Expectation
The expectation of a random variable is its long-run average — the value you'd expect if you repeated the experiment many times. It's the foundation of loss functions, gradient estimates, and reasoning about model performance.
Intuition First
Roll a fair die 1 million times and average the results. You'd get very close to 3.5. Not because 3.5 is a possible outcome — it isn't — but because the values 6 balance out to 3.5 on average. That's the expectation.
The expectation (also called the mean or expected value) is the probability-weighted average of all possible values. It's the "center of mass" of a distribution.
What's Actually Happening
For a discrete random variable, you average each possible value weighted by its probability:
- A 6 only shows up 1/6 of the time, so it contributes 6 × (1/6) = 1
- A 1 also shows up 1/6 of the time, contributing 1 × (1/6) = 1/6
- Sum all contributions → 3.5
For continuous variables, the sum becomes an integral.

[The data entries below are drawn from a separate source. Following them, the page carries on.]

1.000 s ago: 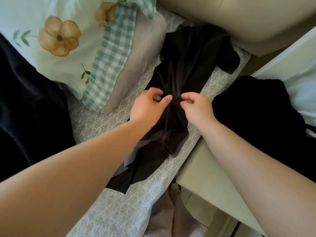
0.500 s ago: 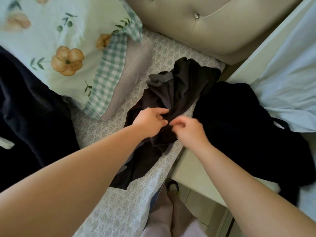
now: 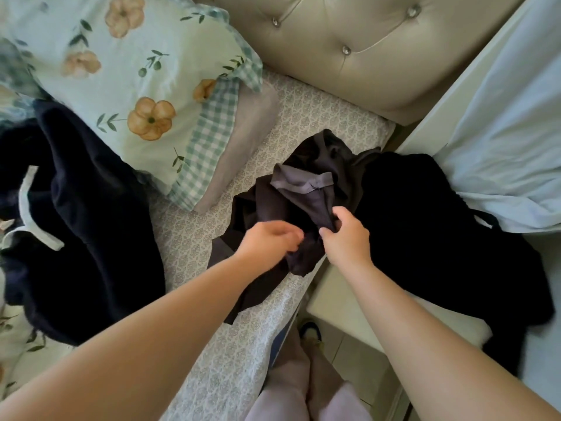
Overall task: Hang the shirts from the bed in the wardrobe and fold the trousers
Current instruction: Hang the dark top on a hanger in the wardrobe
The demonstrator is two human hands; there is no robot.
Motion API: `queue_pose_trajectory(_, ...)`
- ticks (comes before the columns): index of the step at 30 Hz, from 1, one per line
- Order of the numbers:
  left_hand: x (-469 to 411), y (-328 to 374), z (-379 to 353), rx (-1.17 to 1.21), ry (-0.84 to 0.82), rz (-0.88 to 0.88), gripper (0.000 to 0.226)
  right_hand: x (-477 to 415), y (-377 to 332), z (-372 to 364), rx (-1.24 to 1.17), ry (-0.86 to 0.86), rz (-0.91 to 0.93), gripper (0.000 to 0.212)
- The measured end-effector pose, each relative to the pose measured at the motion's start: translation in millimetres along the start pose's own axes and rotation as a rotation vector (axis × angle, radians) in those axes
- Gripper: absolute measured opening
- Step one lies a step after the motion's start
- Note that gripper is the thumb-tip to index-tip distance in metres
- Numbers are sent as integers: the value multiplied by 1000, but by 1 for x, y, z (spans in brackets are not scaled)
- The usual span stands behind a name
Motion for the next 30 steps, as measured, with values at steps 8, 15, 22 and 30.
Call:
queue_pose_trajectory(8, -3, 10, -5, 304, 192, 395, 68, 57, -21, -6, -83, -59, 443, 23)
queue_pose_trajectory(15, 17, 6, -4, -272, 59, 164, 52, 41, 15, 14, -290, -18, -9, 24)
queue_pose_trajectory(22, 48, -9, -24, -442, -302, 64, 45, 32, 47, -1, -392, -196, -647, 64)
queue_pose_trajectory(30, 36, -9, 1, -507, -48, 80, 71, 26, 24, 23, -160, 118, -166, 20)
Point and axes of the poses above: each hand's wrist, its own x-axis away from the middle knuckle, its own z-axis out of the back of the hand, y = z × x, the point moved 7 cm from there along -x, towards the middle knuckle, and after that the axes turned 11 degrees about y, right-handed, at the moved point
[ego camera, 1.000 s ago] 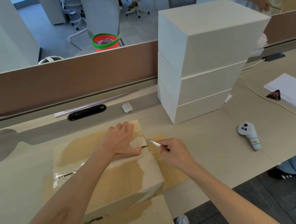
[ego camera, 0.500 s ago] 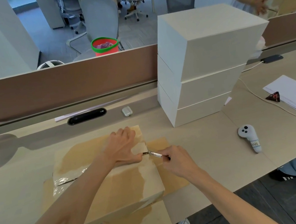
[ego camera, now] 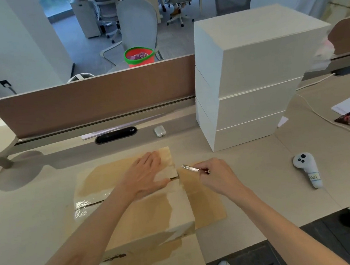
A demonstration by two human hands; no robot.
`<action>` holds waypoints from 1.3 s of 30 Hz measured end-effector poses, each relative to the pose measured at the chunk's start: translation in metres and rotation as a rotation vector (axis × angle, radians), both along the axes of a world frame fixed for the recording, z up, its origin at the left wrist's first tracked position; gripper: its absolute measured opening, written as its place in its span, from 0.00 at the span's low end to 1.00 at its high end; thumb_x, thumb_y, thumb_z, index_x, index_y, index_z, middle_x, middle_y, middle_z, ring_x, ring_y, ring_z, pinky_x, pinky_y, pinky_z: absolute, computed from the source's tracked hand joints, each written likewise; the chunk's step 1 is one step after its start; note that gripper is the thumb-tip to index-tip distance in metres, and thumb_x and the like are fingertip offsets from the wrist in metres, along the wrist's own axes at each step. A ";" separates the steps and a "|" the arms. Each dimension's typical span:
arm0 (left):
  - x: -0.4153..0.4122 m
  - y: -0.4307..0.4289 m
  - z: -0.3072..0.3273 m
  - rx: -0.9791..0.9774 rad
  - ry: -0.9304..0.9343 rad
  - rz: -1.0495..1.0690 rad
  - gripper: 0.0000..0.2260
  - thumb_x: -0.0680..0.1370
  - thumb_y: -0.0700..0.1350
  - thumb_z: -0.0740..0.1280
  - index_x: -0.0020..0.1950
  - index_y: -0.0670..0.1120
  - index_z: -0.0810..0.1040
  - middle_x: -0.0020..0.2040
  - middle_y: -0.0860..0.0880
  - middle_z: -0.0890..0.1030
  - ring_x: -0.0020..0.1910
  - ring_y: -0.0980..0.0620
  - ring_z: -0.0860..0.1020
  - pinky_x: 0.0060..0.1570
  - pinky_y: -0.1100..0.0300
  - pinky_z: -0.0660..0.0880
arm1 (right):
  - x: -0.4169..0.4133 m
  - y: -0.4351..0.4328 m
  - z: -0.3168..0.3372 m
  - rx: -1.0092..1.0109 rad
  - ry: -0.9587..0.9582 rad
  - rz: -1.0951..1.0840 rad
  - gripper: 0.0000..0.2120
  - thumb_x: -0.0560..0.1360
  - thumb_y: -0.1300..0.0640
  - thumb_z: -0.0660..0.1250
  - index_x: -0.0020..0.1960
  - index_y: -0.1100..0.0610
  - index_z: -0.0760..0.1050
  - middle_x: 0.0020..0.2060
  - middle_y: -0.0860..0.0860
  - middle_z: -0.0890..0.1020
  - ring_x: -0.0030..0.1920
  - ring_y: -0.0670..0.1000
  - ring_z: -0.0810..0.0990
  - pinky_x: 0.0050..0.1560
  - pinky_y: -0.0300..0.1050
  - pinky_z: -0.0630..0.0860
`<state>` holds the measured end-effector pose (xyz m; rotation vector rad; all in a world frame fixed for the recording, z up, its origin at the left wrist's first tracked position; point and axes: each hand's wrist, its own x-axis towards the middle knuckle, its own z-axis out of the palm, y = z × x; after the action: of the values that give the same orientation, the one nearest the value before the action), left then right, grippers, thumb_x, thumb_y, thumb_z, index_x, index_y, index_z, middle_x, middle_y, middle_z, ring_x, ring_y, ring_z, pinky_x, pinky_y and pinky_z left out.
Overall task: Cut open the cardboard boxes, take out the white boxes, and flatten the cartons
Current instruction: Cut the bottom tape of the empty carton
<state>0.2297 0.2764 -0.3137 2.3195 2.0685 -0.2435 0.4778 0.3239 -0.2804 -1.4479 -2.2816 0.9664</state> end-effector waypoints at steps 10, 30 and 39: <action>-0.002 -0.129 -0.034 0.087 -0.152 0.291 0.32 0.79 0.65 0.52 0.76 0.46 0.64 0.78 0.48 0.61 0.77 0.49 0.59 0.74 0.51 0.50 | -0.077 0.023 -0.001 0.067 0.141 0.309 0.07 0.80 0.59 0.59 0.50 0.56 0.77 0.38 0.49 0.78 0.38 0.50 0.73 0.38 0.44 0.67; -0.103 -0.188 -0.021 0.021 -0.460 0.849 0.23 0.83 0.49 0.48 0.77 0.44 0.50 0.78 0.37 0.45 0.76 0.33 0.49 0.72 0.39 0.53 | -0.084 -0.078 -0.026 0.017 -0.184 -0.065 0.09 0.82 0.54 0.51 0.51 0.57 0.66 0.44 0.55 0.77 0.45 0.57 0.75 0.42 0.47 0.66; -0.103 -0.156 -0.010 0.081 -0.582 0.716 0.17 0.77 0.40 0.54 0.66 0.43 0.65 0.75 0.41 0.58 0.73 0.37 0.58 0.71 0.44 0.58 | -0.085 -0.097 -0.014 0.028 -0.158 -0.047 0.10 0.82 0.53 0.54 0.50 0.57 0.69 0.41 0.53 0.78 0.42 0.56 0.76 0.40 0.48 0.69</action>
<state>0.1269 0.1204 -0.3237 1.2871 2.3832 0.4737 0.3929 0.2272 -0.2948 -1.6106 -2.3484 0.8305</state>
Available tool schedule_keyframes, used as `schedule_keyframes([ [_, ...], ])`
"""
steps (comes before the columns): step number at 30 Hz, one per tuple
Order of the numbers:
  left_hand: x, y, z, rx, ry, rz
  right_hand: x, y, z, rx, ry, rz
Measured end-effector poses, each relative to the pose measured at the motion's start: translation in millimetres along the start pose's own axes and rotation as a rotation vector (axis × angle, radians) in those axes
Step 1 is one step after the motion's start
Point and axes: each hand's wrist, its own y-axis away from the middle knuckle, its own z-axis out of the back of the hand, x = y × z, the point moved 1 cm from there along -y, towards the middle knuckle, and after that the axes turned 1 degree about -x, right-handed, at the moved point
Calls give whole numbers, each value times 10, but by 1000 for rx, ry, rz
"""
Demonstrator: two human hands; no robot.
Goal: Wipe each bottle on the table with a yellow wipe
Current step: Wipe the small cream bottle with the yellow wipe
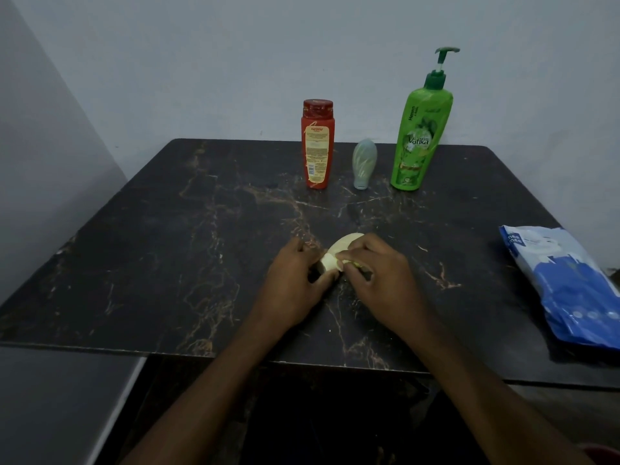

The most powerful property of expectation is linearity: the expectation of a sum equals the sum of expectations — always, even for dependent variables. This makes expectations easy to reason about in complex systems.
Build the Idea Step-by-Step
Formal Explanation
Discrete:
E[X] = Σₓ x · P(X = x)
Continuous:
E[X] = ∫ x · f(x) dx
Linearity of expectation (holds always, no independence required):
E[aX + b] = a · E[X] + b
E[X + Y] = E[X] + E[Y]
Expectation of a function of X:
E[g(X)] = Σₓ g(x) · P(X = x) (discrete)
E[g(X)] = ∫ g(x) · f(x) dx (continuous)
Note: E[g(X)] ≠ g(E[X]) in general — this is Jensen's inequality (for convex g, E[g(X)] ≥ g(E[X])).
Key Properties / Rules
| Property | Formula | Notes |
|---|---|---|
| Definition (discrete) | Σ x·P(X=x) | Probability-weighted average |
| Definition (continuous) | ∫ x·f(x) dx | Integrate with density |
| Linearity (shift) | E[aX+b] = a·E[X]+b | Always holds |
| Linearity (sum) | E[X+Y] = E[X]+E[Y] | No independence needed |
| Constants | E[c] = c | Constants are certain |
| Normal | E[N(μ, σ²)] = μ | Mean is the parameter μ |
| Bernoulli | E[Bernoulli(p)] = p | The probability is the mean |
Why It Matters
The training loss is an empirical expectation. When you average the loss across a mini-batch:
L = (1/n) Σᵢ ℓ(yᵢ, ŷᵢ) ≈ E_{(x,y)~data}[ℓ(y, ŷ)]
You're estimating the true expected loss over the data distribution. Gradient descent minimizes this expected loss.
Larger batches → better estimates of E[loss]. The sample mean converges to the true expectation as batch size grows. Smaller batches = noisier gradient estimates = higher variance updates.
Linearity is why batch averaging works. E[mean of batch gradients] = mean of E[gradients] = E[true gradient]. The batch estimate is unbiased because of linearity.
Common Pitfalls
- E[X²] ≠ (E[X])². The expectation of X squared is not the square of the expectation. Their difference is the variance: Var(X) = E[X²] − (E[X])².
- E[f(X)] ≠ f(E[X]). For non-linear functions, you can't just plug in the mean. E[X²] for a coin flip ≠ (E[X])². This non-equality is the whole content of Jensen's inequality.
- The expectation might not be achievable. E[die roll] = 3.5 is never actually rolled. The expectation is a property of the distribution, not a typical outcome.
Examples
import numpy as np
from scipy import stats
# Discrete: expected value of a fair die
values = np.arange(1, 7)
probs = np.ones(6) / 6
E_die = np.sum(values * probs)
print(f"E[die roll] = {E_die}") # 3.5
# Verify with many samples
samples = np.random.randint(1, 7, size=100_000)
print(f"Empirical mean: {samples.mean():.3f}") # ≈ 3.5
# Linearity: E[2X + 1] = 2·E[X] + 1
print(f"E[2X+1] via formula: {2 * E_die + 1}") # 8.0
print(f"E[2X+1] empirical: {(2*samples+1).mean():.3f}") # ≈ 8.0
# E[X + Y] = E[X] + E[Y] even when dependent
X = np.random.normal(0, 1, size=10_000)
Y = 2 * X + np.random.normal(0, 0.5, size=10_000) # Y depends on X
print(f"\nE[X] = {X.mean():.3f}") # ≈ 0
print(f"E[Y] = {Y.mean():.3f}") # ≈ 0
print(f"E[X+Y] = {(X+Y).mean():.3f}") # ≈ 0
print(f"E[X]+E[Y] = {X.mean()+Y.mean():.3f}") # ≈ 0 — linearity holds even for dependent!
# E[f(X)] ≠ f(E[X]) for non-linear f
X2 = np.random.normal(0, 1, size=100_000)
print(f"\nE[X²] = {(X2**2).mean():.3f}") # ≈ 1 (variance of N(0,1))
print(f"(E[X])² = {X2.mean()**2:.6f}") # ≈ 0 — very different!